## Directions
When you retype the listing, keep every word exactly as it appears.

### Data for this task ###

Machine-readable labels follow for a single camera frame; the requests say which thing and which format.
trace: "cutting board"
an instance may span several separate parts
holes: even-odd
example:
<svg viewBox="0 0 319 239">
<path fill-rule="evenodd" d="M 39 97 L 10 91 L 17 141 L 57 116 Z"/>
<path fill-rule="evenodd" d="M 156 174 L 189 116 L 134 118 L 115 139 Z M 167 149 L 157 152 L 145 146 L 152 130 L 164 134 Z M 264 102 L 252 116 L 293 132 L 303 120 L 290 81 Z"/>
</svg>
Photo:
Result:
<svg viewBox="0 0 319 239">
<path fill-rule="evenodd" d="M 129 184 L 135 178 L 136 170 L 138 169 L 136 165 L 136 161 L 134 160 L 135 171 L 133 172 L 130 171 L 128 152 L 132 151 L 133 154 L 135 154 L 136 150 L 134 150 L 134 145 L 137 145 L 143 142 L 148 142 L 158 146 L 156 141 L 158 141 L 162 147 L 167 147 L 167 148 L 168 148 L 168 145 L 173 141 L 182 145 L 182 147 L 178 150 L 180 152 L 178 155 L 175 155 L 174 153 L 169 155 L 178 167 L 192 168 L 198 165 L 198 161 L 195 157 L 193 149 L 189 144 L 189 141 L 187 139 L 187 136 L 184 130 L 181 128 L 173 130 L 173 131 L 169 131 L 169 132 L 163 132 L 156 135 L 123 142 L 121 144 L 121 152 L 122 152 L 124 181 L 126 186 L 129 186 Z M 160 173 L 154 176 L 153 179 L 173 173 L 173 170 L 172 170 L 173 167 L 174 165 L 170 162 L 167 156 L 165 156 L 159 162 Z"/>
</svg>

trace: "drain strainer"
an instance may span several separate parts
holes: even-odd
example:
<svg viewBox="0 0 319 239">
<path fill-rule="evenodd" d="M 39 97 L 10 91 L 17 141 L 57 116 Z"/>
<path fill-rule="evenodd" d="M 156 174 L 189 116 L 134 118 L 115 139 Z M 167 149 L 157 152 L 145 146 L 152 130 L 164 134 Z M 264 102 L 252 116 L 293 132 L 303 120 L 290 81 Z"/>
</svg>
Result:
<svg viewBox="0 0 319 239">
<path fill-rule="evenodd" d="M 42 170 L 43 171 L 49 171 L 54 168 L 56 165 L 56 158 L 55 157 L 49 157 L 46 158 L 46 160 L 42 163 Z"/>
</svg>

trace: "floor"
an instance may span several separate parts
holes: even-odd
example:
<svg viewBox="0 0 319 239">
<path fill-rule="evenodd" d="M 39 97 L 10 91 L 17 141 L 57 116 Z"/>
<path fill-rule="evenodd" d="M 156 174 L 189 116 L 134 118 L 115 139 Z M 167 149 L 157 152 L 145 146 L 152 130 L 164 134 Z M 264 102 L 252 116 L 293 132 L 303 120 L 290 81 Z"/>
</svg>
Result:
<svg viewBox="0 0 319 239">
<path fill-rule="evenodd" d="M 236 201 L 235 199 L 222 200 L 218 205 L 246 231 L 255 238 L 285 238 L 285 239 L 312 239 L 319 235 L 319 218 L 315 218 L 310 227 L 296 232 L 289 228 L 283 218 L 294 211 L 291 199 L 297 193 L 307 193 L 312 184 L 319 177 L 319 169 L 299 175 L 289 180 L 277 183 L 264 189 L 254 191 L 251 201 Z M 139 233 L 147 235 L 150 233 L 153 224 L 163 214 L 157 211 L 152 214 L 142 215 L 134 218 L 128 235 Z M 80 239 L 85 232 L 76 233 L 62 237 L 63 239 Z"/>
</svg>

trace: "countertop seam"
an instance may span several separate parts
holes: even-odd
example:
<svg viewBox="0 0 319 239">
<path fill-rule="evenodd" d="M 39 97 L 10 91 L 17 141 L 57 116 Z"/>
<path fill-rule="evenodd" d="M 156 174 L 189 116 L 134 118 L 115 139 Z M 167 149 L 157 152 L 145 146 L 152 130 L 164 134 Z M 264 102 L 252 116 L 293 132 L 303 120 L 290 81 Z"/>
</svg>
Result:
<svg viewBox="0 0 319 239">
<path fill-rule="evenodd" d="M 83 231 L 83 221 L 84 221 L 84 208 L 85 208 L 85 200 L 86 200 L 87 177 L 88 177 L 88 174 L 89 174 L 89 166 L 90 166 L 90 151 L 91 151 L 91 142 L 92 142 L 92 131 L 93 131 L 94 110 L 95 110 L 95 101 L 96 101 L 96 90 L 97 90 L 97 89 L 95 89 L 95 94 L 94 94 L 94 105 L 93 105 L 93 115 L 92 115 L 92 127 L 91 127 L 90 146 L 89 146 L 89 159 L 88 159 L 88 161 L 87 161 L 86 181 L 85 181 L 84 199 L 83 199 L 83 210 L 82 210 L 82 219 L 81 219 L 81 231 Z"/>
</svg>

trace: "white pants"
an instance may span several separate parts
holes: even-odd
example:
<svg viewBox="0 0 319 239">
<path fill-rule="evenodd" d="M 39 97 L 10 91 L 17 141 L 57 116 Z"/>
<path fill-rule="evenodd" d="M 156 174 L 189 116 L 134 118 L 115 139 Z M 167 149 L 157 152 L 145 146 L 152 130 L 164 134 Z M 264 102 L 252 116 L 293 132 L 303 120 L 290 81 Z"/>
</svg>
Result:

###

## Written solution
Machine-readable labels follow for a single camera frame; the requests say which thing and which format.
trace: "cutting board"
an instance may span several separate parts
holes: even-odd
example:
<svg viewBox="0 0 319 239">
<path fill-rule="evenodd" d="M 39 97 L 10 91 L 17 141 L 57 116 Z"/>
<path fill-rule="evenodd" d="M 156 174 L 189 116 L 134 118 L 115 139 Z M 167 149 L 157 152 L 145 146 L 152 130 L 164 134 Z M 264 102 L 252 116 L 293 132 L 303 120 L 290 81 Z"/>
</svg>
Photo:
Result:
<svg viewBox="0 0 319 239">
<path fill-rule="evenodd" d="M 129 184 L 135 178 L 136 170 L 138 169 L 136 165 L 136 161 L 134 160 L 135 171 L 133 172 L 130 171 L 128 152 L 132 151 L 133 154 L 135 154 L 136 150 L 134 150 L 134 145 L 137 145 L 143 142 L 148 142 L 158 146 L 156 141 L 158 141 L 162 147 L 167 147 L 167 148 L 168 148 L 168 145 L 173 141 L 182 145 L 182 147 L 178 150 L 180 152 L 178 155 L 175 155 L 174 153 L 169 155 L 178 167 L 192 168 L 198 165 L 198 161 L 195 157 L 193 149 L 189 144 L 189 141 L 187 139 L 187 136 L 184 130 L 181 128 L 173 130 L 173 131 L 169 131 L 169 132 L 163 132 L 156 135 L 123 142 L 121 144 L 121 152 L 122 152 L 124 181 L 126 186 L 129 186 Z M 160 173 L 154 176 L 153 179 L 173 173 L 173 170 L 172 170 L 173 167 L 174 165 L 170 162 L 167 156 L 165 156 L 159 162 Z"/>
</svg>

trace: "drain strainer"
an instance may span several separate parts
holes: even-odd
example:
<svg viewBox="0 0 319 239">
<path fill-rule="evenodd" d="M 39 97 L 10 91 L 17 141 L 57 116 Z"/>
<path fill-rule="evenodd" d="M 156 174 L 189 116 L 134 118 L 115 139 Z M 167 149 L 157 152 L 145 146 L 152 130 L 164 134 Z M 264 102 L 252 116 L 293 132 L 303 120 L 290 81 Z"/>
</svg>
Result:
<svg viewBox="0 0 319 239">
<path fill-rule="evenodd" d="M 42 170 L 43 171 L 49 171 L 54 168 L 56 165 L 56 158 L 55 157 L 49 157 L 46 158 L 46 160 L 42 163 Z"/>
</svg>

trace: "floor"
an instance may span several separate parts
holes: even-odd
example:
<svg viewBox="0 0 319 239">
<path fill-rule="evenodd" d="M 39 97 L 10 91 L 17 141 L 57 116 Z"/>
<path fill-rule="evenodd" d="M 156 174 L 189 116 L 134 118 L 115 139 Z M 167 149 L 157 152 L 145 146 L 152 130 L 164 134 Z M 264 102 L 252 116 L 293 132 L 303 120 L 290 81 Z"/>
</svg>
Result:
<svg viewBox="0 0 319 239">
<path fill-rule="evenodd" d="M 236 201 L 235 199 L 222 200 L 218 205 L 246 231 L 255 238 L 285 238 L 285 239 L 312 239 L 319 235 L 319 218 L 315 218 L 310 227 L 296 232 L 289 228 L 283 218 L 294 211 L 291 199 L 297 193 L 307 193 L 312 184 L 319 177 L 319 169 L 299 175 L 289 180 L 277 183 L 264 189 L 254 191 L 251 201 Z M 139 233 L 147 235 L 150 233 L 153 224 L 163 214 L 157 211 L 152 214 L 142 215 L 134 218 L 128 235 Z M 80 239 L 85 232 L 76 233 L 62 237 L 63 239 Z"/>
</svg>

trace: "countertop seam"
an instance may span several separate parts
holes: even-odd
example:
<svg viewBox="0 0 319 239">
<path fill-rule="evenodd" d="M 39 97 L 10 91 L 17 141 L 57 116 Z"/>
<path fill-rule="evenodd" d="M 156 174 L 189 116 L 134 118 L 115 139 Z M 167 149 L 157 152 L 145 146 L 152 130 L 164 134 Z M 264 102 L 252 116 L 293 132 L 303 120 L 290 81 Z"/>
</svg>
Result:
<svg viewBox="0 0 319 239">
<path fill-rule="evenodd" d="M 83 231 L 83 221 L 84 221 L 84 208 L 85 208 L 85 200 L 86 200 L 87 177 L 88 177 L 88 174 L 89 174 L 89 166 L 90 166 L 90 151 L 91 151 L 91 142 L 92 142 L 92 131 L 93 131 L 94 110 L 95 110 L 95 101 L 96 101 L 96 90 L 97 90 L 97 89 L 95 89 L 95 94 L 94 94 L 94 105 L 93 105 L 93 115 L 92 115 L 92 127 L 91 127 L 90 146 L 89 146 L 89 159 L 88 159 L 88 161 L 87 161 L 86 181 L 85 181 L 84 199 L 83 199 L 83 210 L 82 210 L 82 219 L 81 219 L 81 231 Z"/>
</svg>

trace: "white pants"
an instance may span several separate parts
holes: even-odd
example:
<svg viewBox="0 0 319 239">
<path fill-rule="evenodd" d="M 39 97 L 10 91 L 17 141 L 57 116 Z"/>
<path fill-rule="evenodd" d="M 156 174 L 189 116 L 134 118 L 115 139 Z M 167 149 L 157 152 L 145 146 L 152 130 L 164 134 Z M 264 102 L 252 116 L 293 132 L 303 120 L 290 81 Z"/>
</svg>
Result:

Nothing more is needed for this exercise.